EXERCISE GOAL: The required output is the lines below from the line containing "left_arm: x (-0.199" to the line containing "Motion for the", inclusive, retyped exactly. No other lines belong in it.

INFORMATION SUPPLIED:
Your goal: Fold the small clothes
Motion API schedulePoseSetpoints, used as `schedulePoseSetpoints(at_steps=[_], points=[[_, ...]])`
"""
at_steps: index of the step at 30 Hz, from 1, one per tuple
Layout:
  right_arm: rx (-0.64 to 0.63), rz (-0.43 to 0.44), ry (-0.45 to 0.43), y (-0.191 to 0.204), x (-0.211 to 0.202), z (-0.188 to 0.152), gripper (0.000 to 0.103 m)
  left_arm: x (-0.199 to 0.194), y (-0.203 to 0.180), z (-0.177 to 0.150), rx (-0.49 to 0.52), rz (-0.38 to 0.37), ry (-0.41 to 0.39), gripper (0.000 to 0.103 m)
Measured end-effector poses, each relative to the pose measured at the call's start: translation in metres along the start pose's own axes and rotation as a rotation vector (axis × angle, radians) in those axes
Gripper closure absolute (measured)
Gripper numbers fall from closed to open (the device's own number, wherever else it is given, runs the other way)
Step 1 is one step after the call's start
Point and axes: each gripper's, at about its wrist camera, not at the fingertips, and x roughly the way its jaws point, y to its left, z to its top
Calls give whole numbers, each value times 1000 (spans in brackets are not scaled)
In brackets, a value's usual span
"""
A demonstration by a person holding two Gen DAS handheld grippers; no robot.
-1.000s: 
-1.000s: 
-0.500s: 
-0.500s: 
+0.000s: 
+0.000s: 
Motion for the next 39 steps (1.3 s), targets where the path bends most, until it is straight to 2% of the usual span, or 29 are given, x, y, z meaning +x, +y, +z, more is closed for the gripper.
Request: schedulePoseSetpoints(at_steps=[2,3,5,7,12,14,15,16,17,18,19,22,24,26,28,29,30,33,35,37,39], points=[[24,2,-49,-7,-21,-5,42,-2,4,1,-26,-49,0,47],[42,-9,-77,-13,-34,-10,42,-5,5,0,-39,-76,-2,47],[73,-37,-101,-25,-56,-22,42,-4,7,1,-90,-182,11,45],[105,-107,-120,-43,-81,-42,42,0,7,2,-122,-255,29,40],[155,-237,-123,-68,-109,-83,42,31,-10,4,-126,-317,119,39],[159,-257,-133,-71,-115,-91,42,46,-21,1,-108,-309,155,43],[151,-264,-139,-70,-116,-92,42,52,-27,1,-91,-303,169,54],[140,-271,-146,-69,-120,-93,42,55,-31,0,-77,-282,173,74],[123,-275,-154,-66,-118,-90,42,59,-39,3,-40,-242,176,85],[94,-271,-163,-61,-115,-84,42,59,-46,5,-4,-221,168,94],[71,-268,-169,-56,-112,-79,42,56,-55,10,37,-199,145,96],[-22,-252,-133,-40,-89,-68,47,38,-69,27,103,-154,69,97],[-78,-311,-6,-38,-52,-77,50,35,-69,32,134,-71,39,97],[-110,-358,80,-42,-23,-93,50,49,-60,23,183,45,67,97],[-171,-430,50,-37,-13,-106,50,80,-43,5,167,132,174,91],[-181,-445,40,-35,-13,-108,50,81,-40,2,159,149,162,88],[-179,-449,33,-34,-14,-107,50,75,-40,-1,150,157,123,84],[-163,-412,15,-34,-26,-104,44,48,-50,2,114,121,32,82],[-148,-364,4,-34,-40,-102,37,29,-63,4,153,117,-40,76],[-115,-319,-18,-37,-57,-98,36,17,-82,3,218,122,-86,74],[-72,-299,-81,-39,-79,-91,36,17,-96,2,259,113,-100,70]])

EXERCISE SOLUTION:
  left_arm: x (-0.199 to 0.194), y (-0.203 to 0.180), z (-0.177 to 0.150), rx (-0.49 to 0.52), rz (-0.38 to 0.37), ry (-0.41 to 0.39), gripper (0.000 to 0.103 m)
Measured end-effector poses, each relative to the pose measured at the call's start: translation in metres along the start pose's own axes and rotation as a rotation vector (axis × angle, radians) in those axes
Gripper closure absolute (measured)
Gripper numbers fall from closed to open (the device's own number, wherever else it is given, runs the other way)
Step 1 is one step after the call's start
Point and axes: each gripper's, at about its wrist camera, not at the fingertips, and x roughly the way its jaws point, y to its left, z to its top
Calls give whole numbers, each value times 1000 (spans in brackets are not scaled)
In brackets, a value's usual span
"""
A demonstration by a person holding two Gen DAS handheld grippers; no robot.
-1.000s: 
-1.000s: 
-0.500s: 
-0.500s: 
+0.000s: 
+0.000s: 
Motion for the next 39 steps (1.3 s), targets where the path bends most, until it is straight to 2% of the usual span, or 29 are given, x, y, z meaning +x, +y, +z, more is closed for the gripper.

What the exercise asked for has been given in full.